16.07.2019 07:00 |

Gasaustritt vermutet

Hochzeitsparty mit 26 Verletzten gibt Rätsel auf

Warum mussten 26 Hochzeitsgäste - wie berichtet - am Samstagabend in Innsbruck mit Atemnot und Übelkeit ins Spital gebracht werden? Die Polizei tappt im Dunkeln. Zwar wurden diverse Messungen durchgeführt sowie auch Speisen und Getränke untersucht, Gefahrenstoffe konnten aber keine nachgewiesen werden.

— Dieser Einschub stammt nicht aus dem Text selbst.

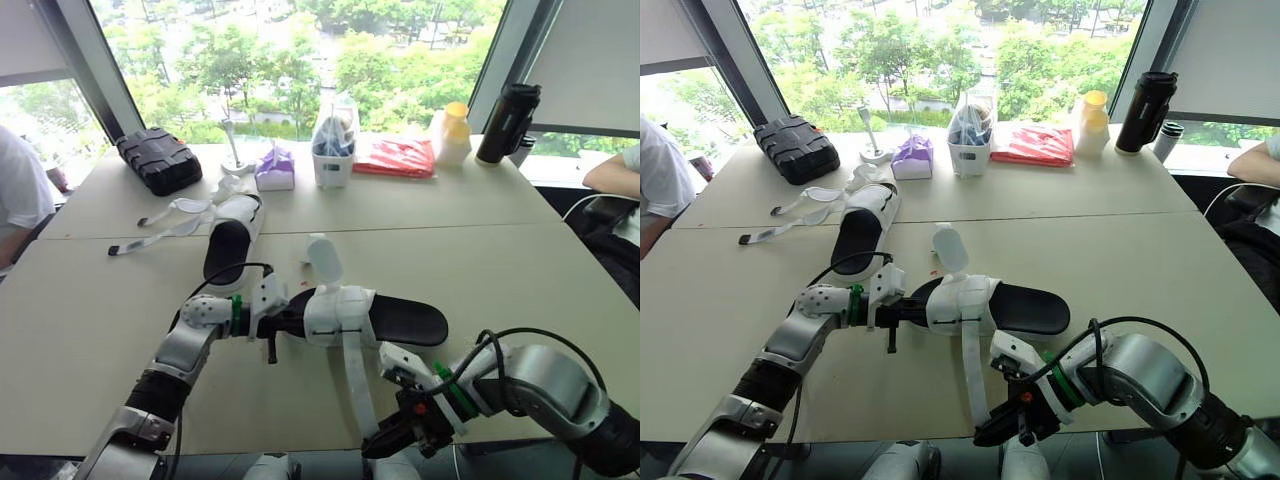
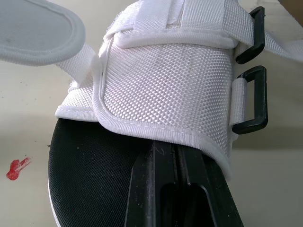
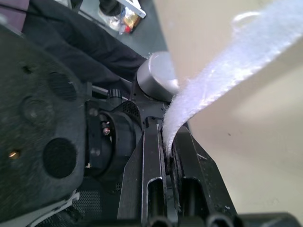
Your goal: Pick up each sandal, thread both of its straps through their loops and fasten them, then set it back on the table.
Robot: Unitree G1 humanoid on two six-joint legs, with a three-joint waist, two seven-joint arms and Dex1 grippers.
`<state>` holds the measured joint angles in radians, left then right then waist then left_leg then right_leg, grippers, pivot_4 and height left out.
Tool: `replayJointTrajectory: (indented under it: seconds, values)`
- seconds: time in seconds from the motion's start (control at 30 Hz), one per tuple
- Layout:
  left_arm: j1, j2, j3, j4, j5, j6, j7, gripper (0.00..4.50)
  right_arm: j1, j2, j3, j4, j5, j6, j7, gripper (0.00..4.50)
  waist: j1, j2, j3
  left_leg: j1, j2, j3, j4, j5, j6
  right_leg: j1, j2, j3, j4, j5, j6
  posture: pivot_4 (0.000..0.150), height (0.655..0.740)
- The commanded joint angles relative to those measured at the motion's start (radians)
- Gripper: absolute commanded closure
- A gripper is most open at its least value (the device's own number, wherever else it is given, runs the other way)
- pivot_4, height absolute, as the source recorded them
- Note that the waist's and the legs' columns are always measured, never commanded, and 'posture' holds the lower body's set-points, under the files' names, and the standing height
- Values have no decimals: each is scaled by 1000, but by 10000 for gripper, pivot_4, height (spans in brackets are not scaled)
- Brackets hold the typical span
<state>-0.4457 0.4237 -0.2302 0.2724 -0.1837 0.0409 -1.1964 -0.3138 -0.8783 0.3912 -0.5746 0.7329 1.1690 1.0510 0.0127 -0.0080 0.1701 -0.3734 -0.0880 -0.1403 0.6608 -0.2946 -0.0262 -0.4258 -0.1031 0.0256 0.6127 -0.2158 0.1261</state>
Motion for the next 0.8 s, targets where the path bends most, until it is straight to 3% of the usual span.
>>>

Es war wohl nicht nur ein Schock für das junge Brautpaar. Gegen 21 Uhr flüchteten rund 60 der knapp 200 vorwiegend aus Tschetschenien stammenden Hochzeitsgäste aus dem Tiroler Jägerheim im Innsbrucker Stadtteil Saggen ins Freie. Mehrere von ihnen klagten über Atemnot sowie Reizungen im Rachen und Hals. Andere lagen bewusstlos auf der Straße. Es folgte ein schwieriger und sehr emotionaler Einsatz für Rotes Kreuz, Feuerwehr, Polizei und Samariterbund, deren Teamleiter sogar tätlich angegriffen wurden. 26 Personen wurden schließlich in die Innsbrucker Klinik sowie ins Krankenhaus Hall gebracht, konnten aber rasch wieder entlassen werden.

Keine Symptome für Pfefferspray-Attacke
„Es wurden verschiedenste Messungen durchgeführt und wir haben auch sonst alles ausgelotet, aber es konnten keine Gefahrenstoffe - etwa bei Heizgeräten oder in Lebensmitteln - festgestellt werden“, weiß Christoph Kirchmair vom Stadtpolizeikommando Innsbruck. Dass Pfefferspray im Spiel war, schließt die Polizei aus. „Dann wären andere Symptome aufgetreten, wie Reizungen an den Augen. Doch die Hochzeitsgäste klagten über Atemnot und Übelkeit“, so der Chefermittler.

Nun hofft die Polizei, mit Zeugenbefragungen, der Auswertung von Handyvideos oder medizinischen Diagnosen - vielleicht sind untypische Blutwerte auffällig - Licht in den Fall zu bringen.